Forms Capital to offer competitive loans to SMEs

Business News of Monday, 6 February 2017

Source: B&FT

2017-02-06

Arthur SmeChief Executive Officer, Forms Capital, William Arthur

Forms Capital, one of the country’s formidable finance houses, is set to assist small and medium-scale enterprises (SMEs) in the country with working capital at competitive rates to enable them to expand their business without much financial stress.

The company is also poised to provide emergency loans to construction companies, public sector workers, among many others, to enable them to meet urgent financial needs.

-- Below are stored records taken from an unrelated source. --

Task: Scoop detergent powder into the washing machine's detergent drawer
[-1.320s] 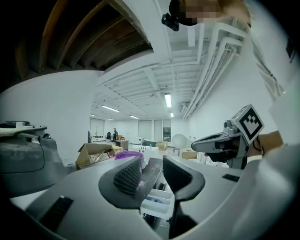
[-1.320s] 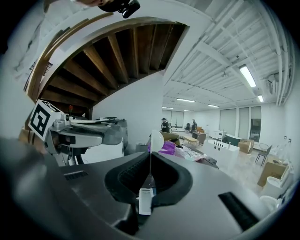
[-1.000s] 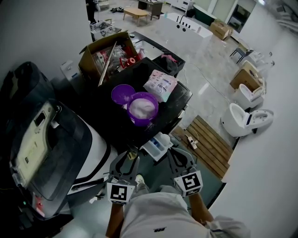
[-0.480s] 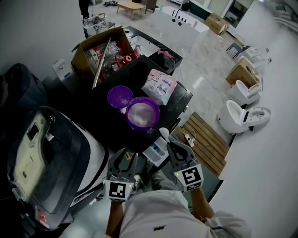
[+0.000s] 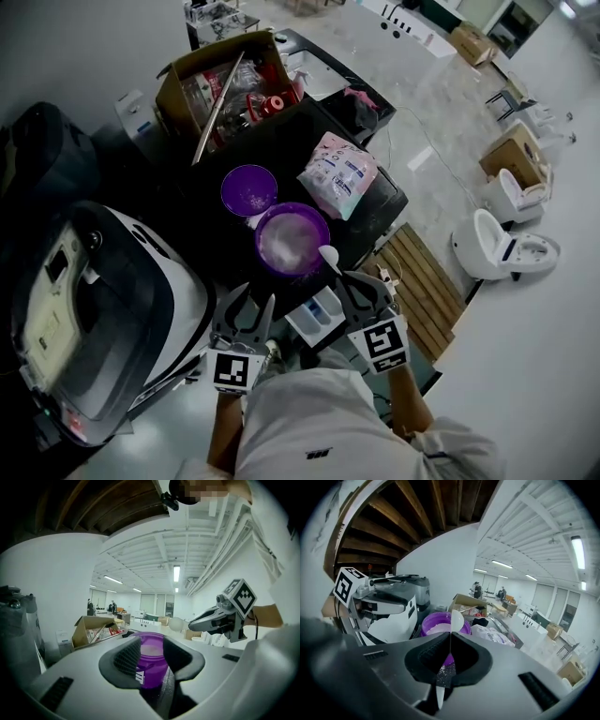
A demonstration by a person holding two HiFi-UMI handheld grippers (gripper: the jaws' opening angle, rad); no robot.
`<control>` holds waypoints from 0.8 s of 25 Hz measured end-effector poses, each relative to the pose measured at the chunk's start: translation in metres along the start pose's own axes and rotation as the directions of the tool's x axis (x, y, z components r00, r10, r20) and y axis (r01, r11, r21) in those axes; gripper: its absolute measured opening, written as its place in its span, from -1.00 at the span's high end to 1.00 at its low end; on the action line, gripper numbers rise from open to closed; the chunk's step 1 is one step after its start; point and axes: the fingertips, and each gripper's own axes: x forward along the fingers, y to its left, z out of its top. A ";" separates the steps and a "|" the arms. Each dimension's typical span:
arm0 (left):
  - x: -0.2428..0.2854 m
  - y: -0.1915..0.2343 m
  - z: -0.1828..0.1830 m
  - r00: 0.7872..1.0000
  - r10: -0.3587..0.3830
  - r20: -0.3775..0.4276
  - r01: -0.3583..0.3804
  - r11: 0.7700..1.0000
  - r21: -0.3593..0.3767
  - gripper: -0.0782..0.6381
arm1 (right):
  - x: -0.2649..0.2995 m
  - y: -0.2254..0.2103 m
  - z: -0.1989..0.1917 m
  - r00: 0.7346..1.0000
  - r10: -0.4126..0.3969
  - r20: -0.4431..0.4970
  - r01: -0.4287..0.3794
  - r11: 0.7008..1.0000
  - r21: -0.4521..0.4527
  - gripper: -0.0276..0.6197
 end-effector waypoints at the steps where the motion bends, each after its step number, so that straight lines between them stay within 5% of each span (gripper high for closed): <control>1: 0.006 0.001 0.000 1.000 0.009 -0.007 -0.009 1.000 0.001 0.34 | 0.006 -0.003 -0.001 1.000 0.020 -0.023 -0.020 1.000 -0.020 0.89; 12: 0.048 0.011 -0.002 0.990 0.108 -0.093 -0.106 0.994 0.031 0.34 | 0.057 -0.016 0.000 0.952 0.249 -0.179 -0.274 0.952 -0.135 0.89; 20: 0.068 0.032 -0.012 0.984 0.051 -0.171 -0.042 0.998 0.054 0.31 | 0.088 -0.008 0.001 0.913 0.255 -0.318 -0.329 0.922 -0.205 0.90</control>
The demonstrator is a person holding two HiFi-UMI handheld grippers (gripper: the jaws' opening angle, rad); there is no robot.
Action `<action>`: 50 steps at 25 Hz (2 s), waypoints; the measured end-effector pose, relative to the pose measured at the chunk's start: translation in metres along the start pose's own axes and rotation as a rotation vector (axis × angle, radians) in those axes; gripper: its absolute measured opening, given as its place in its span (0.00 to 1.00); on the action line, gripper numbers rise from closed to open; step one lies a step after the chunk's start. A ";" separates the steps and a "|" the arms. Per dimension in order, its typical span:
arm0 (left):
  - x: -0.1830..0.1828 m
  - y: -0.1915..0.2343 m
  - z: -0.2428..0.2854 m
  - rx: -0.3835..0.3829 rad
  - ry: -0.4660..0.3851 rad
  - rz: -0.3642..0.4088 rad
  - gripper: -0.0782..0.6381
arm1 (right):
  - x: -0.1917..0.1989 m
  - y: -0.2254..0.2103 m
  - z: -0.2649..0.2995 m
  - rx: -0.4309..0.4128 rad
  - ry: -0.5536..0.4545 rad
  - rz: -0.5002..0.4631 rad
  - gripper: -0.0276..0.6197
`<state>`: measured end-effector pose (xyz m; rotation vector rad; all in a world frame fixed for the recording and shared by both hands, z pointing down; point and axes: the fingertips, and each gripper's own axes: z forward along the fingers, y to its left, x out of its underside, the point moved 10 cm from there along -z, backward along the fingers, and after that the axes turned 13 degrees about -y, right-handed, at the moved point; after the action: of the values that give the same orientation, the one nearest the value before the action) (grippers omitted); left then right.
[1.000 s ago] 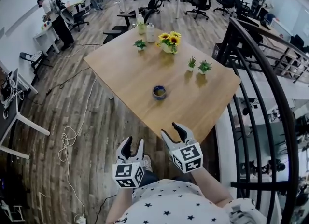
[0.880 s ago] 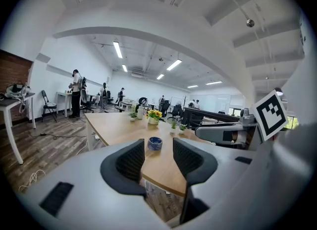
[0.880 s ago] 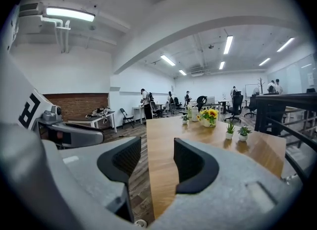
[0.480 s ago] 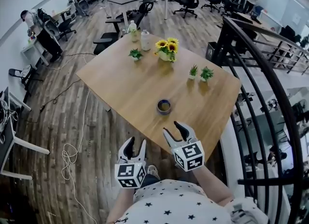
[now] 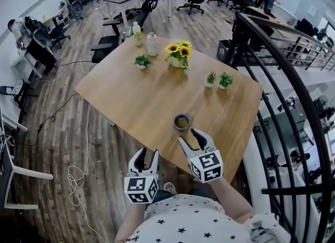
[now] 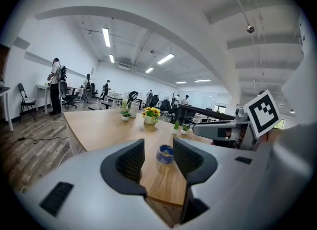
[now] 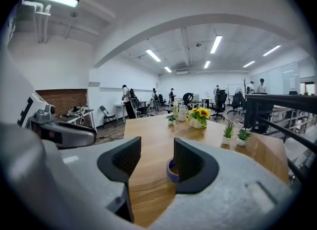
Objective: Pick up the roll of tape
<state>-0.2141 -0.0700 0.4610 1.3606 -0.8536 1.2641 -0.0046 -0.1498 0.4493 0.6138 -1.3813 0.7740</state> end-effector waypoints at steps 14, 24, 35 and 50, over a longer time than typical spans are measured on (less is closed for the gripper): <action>0.006 0.040 0.047 0.035 0.043 -0.038 0.35 | 0.029 -0.040 0.064 0.104 0.096 -0.004 0.34; 0.017 0.055 0.076 0.032 0.089 -0.048 0.35 | 0.072 -0.080 0.103 0.154 0.212 0.011 0.34; 0.024 0.063 0.118 0.040 0.125 -0.038 0.35 | 0.109 -0.102 0.126 0.157 0.330 0.042 0.33; 0.031 0.063 0.140 0.061 0.140 -0.049 0.35 | 0.123 -0.106 0.139 0.164 0.398 0.039 0.15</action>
<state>-0.2363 -0.2139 0.5183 1.3161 -0.6865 1.3393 -0.0048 -0.3084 0.5924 0.5258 -0.9735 0.9883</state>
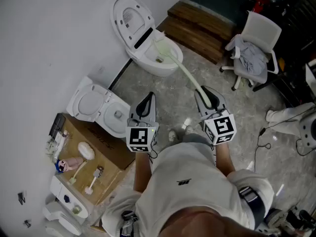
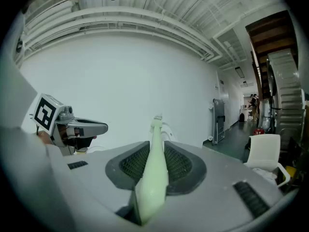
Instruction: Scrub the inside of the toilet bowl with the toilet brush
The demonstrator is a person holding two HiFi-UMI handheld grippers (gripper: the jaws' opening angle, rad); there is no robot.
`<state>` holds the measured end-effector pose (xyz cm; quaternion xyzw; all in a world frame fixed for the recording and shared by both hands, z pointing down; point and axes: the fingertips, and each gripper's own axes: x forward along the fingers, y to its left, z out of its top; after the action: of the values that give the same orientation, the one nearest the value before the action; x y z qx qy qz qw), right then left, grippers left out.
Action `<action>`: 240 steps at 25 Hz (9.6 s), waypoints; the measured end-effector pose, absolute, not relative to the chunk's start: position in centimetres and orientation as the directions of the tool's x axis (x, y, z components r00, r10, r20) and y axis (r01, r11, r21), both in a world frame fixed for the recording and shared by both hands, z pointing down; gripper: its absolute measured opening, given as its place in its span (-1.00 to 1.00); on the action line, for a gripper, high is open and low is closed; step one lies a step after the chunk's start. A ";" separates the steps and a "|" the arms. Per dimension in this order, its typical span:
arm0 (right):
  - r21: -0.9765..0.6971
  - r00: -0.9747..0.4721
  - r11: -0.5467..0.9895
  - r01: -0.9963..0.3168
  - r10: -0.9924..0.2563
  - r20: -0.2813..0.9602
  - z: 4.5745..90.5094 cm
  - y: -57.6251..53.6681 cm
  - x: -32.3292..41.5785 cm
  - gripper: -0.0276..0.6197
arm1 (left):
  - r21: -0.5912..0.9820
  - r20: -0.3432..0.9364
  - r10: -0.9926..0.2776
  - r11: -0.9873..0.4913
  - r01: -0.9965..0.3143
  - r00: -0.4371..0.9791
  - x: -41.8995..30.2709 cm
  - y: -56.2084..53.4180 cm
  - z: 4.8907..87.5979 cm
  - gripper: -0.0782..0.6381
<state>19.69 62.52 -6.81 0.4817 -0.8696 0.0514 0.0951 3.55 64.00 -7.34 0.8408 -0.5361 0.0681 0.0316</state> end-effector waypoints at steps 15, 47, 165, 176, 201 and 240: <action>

The commitment comes at a time when the government is about to announce a major move to create room for private sector players to play a more formidable role in the growth of the economy while creating more jobs avenues for the people.

The Chief Executive Officer of the company, Mr William Arthur, told the Daily Graphic in an interview in Accra at the weekend that Forms Capital would also intensify efforts to add value to the credit offered its clients to enable them to derive optimum value from such funds.

Unlike the market, he said “the company has a corporate finance unit to advise on which kind of capital is needed by the client and provide the support to meet their needs”.

“Sometimes, some people come and they want to raise short-term capital to undertake long-term projects”, he said, but noted that “we do not consider the margin to be made, we offer tailor-made advice to ensure that the funds sought fit the project for which it is being taken”.

In what is expected to be a welcome news for the players in the SME sector, the government is also on the verge to announce modalities to actualise its pledge to ensure that the private sector players took full advantage of the “One district, One factory’ initiative.’’

Forms as a universal bank

Mr Arthur said Forms Capital did not intend to become a universal bank but was positioned to operate systems of a typical finance house by applying the tenets of banking in the industry.

He said the vision of the company was to facilitate growth of businesses by offering its clients with a wide range of services which bore the semblance of a bank but ‘‘will not be a universal bank”.

Expansion/tech

“We also seek to establish and roll out branches in all regional capitals of the country,” he said, adding that “by the end of the first quarter of the year we will begin the roll-out to ensure easy access to our services and products”.

Mr Arthur said the company would leverage the evolution of technology in the financial services sector to reach more people to enable them to access with ease, what the company had to offer.

“Our expansion will be achieved by employing a number of financial technologies also known as (fintech) and these will include mobile technologies to reach clients.”

Mr Arthur said the company had started experimenting electronic banking systems by adopting easily accessible systems that employed mobile money to reach the informal sector to deposit and receive funds.

NPLs

Sharing his thoughts on why non-performing loans (NPLs) are so high in the country, he said such situations normally arose from government arrears, especially from players in the construction sector.

Mr Arthur said to help reduce the high NPLs in the system, the government had to be loyal with its payment obligations to companies it awarded contracts.

“For instance, if the government awards a contract and does not pay on time, the impact goes beyond just the contractor because the finance institutions that they borrow from also suffer,” he said.

He stated that projects that had not been budgeted for should not be awarded.

According to him, the strategy to minimise arrears is to be selective in the type of government contracts to provide loans on.

He said companies that made an approach for loans must be taken through proper screening “by asking the relevant questions and scrutinising all details of the contract before making any advances to them.”

Mr Arthur said Forms Capital was good at scrutinising projects in a manner that would ensure that “the owner of a contract will not lose for the company to also lose.”